Cosmic Research
- Discipline: Space science
- Language: English
- Edited by: Anatoli A. Petrukovich

Publication details
- Former name(s): Artificial Earth Satellites
- History: 1963-present
- Publisher: MAIK Nauka/Interperiodica (Russia)
- Frequency: Bimonthly
- Open access: Hybrid
- Impact factor: 0.419 (2020)

Standard abbreviations
- ISO 4: Cosm. Res.

Indexing
- CODEN: CSCRA7
- ISSN: 0010-9525 (print) 1608-3075 (web)
- LCCN: 67005998
- OCLC no.: 48412178
- Artificial Earth Satellites
- ISSN: 0571-2041

Links
- Journal homepage;

= Cosmic Research =

Cosmic Research (Russian: Kosmicheskie Issledovaniya) is a bimonthly peer-reviewed scientific journal that was established in 1963. It is published by MAIK Nauka/Interperiodica and published online by Springer Science+Business Media. The editor-in-chief is Anatoli A. Petrukovich (Space Research Institute, Russian Academy of Sciences, Moscow, Russia). The journal is a continuation of the Soviet-Russian publication Artificial Earth Satellites, in existence between 1960 and 1964.

== Scope ==
The journal covers research in space science and related space technologies. Subject coverage includes cosmic physics, astronautics in geophysics, and astronautics in general.

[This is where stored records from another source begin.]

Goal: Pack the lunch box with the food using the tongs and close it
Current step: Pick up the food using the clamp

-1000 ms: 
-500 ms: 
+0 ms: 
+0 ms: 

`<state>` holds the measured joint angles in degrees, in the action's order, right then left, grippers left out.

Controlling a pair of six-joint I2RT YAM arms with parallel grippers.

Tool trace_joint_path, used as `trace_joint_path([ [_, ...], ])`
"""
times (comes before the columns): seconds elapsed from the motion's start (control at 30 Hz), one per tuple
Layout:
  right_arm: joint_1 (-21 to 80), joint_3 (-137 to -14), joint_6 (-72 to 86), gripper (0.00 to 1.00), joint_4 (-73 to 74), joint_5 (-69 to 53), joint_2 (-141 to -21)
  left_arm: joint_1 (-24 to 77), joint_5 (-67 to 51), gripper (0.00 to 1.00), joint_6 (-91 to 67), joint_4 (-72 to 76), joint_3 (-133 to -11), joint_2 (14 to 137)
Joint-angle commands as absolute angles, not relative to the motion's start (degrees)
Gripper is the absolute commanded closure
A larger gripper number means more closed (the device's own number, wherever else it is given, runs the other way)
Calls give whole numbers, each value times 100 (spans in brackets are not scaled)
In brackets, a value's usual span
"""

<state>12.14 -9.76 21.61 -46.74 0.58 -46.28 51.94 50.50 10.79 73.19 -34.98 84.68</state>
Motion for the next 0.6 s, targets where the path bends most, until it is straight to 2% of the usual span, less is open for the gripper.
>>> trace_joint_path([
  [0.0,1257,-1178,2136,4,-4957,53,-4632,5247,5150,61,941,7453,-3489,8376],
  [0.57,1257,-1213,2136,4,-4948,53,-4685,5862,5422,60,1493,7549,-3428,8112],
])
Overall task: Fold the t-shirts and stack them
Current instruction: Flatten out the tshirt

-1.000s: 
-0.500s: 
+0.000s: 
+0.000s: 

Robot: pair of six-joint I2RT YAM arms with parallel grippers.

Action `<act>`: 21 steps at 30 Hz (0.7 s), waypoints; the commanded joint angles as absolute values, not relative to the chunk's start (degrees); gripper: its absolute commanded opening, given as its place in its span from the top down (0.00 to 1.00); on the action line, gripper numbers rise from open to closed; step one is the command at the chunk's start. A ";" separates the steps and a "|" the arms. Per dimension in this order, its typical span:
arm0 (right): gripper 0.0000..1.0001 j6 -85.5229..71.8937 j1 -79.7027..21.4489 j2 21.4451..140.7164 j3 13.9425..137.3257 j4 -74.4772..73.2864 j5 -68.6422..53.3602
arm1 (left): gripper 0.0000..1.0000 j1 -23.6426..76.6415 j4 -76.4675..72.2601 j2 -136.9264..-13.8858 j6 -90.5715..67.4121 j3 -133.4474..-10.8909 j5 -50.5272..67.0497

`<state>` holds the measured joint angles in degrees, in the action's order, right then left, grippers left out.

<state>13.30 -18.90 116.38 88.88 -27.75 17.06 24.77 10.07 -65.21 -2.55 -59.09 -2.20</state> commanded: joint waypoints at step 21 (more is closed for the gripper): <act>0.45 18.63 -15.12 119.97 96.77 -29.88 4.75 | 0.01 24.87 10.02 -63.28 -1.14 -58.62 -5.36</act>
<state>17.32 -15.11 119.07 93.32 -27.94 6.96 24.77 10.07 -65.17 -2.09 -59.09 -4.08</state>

== Abstracting and indexing ==
This journal is abstracted and indexed in Science Citation Index Expanded, Current Contents/Physical, Chemical & Earth Sciences, Academic OneFile, Academic Search, Astrophysics Data System, Chemical Abstracts Service, INIS Atomindex, Inspec, and Scopus. According to the Journal Citation Reports, the journal has a 2020 impact factor of 0.419.